**EXERCISE INSTRUCTIONS:**
For each entry that follows, produce an exact copy.

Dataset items
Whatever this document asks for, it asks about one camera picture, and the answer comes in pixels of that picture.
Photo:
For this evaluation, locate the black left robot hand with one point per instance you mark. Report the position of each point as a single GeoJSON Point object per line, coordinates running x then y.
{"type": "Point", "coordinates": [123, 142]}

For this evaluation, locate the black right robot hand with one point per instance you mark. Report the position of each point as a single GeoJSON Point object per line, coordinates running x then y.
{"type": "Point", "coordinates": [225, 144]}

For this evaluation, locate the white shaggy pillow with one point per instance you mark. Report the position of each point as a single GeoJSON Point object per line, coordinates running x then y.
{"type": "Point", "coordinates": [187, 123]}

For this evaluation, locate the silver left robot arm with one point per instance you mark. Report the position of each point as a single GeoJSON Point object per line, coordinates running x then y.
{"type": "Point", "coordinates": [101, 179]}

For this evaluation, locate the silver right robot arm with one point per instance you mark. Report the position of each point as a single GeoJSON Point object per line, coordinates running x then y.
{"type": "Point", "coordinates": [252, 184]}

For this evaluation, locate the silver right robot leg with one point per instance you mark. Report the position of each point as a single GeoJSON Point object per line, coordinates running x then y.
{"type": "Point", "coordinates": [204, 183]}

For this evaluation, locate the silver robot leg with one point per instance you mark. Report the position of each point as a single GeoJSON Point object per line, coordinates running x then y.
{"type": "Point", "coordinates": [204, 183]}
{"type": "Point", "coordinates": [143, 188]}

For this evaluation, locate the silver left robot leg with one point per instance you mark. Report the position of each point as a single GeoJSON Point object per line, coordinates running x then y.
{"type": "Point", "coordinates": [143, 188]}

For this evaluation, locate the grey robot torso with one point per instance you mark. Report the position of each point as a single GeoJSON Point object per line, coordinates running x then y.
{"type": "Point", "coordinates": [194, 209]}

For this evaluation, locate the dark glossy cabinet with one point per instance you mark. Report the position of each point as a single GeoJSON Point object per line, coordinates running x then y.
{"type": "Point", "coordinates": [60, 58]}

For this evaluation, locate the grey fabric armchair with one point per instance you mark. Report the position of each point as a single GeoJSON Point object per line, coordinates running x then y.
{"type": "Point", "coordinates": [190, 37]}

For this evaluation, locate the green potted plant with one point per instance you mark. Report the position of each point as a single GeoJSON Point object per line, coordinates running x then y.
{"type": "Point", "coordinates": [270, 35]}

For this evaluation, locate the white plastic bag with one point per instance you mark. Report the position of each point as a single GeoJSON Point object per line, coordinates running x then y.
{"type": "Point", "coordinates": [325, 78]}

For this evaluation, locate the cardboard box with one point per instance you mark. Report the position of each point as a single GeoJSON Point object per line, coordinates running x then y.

**FINISHED TASK:**
Whatever this document asks for, it asks about one camera picture, and the answer comes in pixels of that picture.
Photo:
For this evaluation, locate the black left robot hand with one point per instance you mark. Report the position of each point as a single GeoJSON Point object per line, coordinates running x then y.
{"type": "Point", "coordinates": [123, 142]}

For this evaluation, locate the black right robot hand with one point per instance you mark. Report the position of each point as a single GeoJSON Point object per line, coordinates running x then y.
{"type": "Point", "coordinates": [225, 144]}

For this evaluation, locate the white shaggy pillow with one point per instance you mark. Report the position of each point as a single GeoJSON Point object per line, coordinates running x then y.
{"type": "Point", "coordinates": [187, 123]}

For this evaluation, locate the silver left robot arm with one point per instance you mark. Report the position of each point as a single GeoJSON Point object per line, coordinates running x then y.
{"type": "Point", "coordinates": [101, 179]}

For this evaluation, locate the silver right robot arm with one point per instance you mark. Report the position of each point as a single GeoJSON Point object per line, coordinates running x then y.
{"type": "Point", "coordinates": [252, 184]}

For this evaluation, locate the silver right robot leg with one point per instance you mark. Report the position of each point as a single GeoJSON Point object per line, coordinates running x then y.
{"type": "Point", "coordinates": [204, 183]}

For this evaluation, locate the silver robot leg with one point per instance you mark. Report the position of each point as a single GeoJSON Point object per line, coordinates running x then y.
{"type": "Point", "coordinates": [204, 183]}
{"type": "Point", "coordinates": [143, 188]}

For this evaluation, locate the silver left robot leg with one point per instance you mark. Report the position of each point as a single GeoJSON Point object per line, coordinates running x then y.
{"type": "Point", "coordinates": [143, 188]}

For this evaluation, locate the grey robot torso with one point per instance you mark. Report the position of each point as a single GeoJSON Point object per line, coordinates running x then y.
{"type": "Point", "coordinates": [194, 209]}

For this evaluation, locate the dark glossy cabinet with one point per instance you mark. Report the position of each point as a single GeoJSON Point object per line, coordinates running x then y.
{"type": "Point", "coordinates": [60, 58]}

For this evaluation, locate the grey fabric armchair with one point per instance you mark. Report the position of each point as a single GeoJSON Point object per line, coordinates running x then y.
{"type": "Point", "coordinates": [190, 37]}

For this evaluation, locate the green potted plant with one point per instance you mark. Report the position of each point as a single GeoJSON Point object per line, coordinates running x then y.
{"type": "Point", "coordinates": [270, 35]}

For this evaluation, locate the white plastic bag with one point per instance you mark. Report the position of each point as a single GeoJSON Point object per line, coordinates running x then y.
{"type": "Point", "coordinates": [325, 78]}

For this evaluation, locate the cardboard box with one point per instance you mark. Report the position of each point as a single GeoJSON Point object per line, coordinates running x then y.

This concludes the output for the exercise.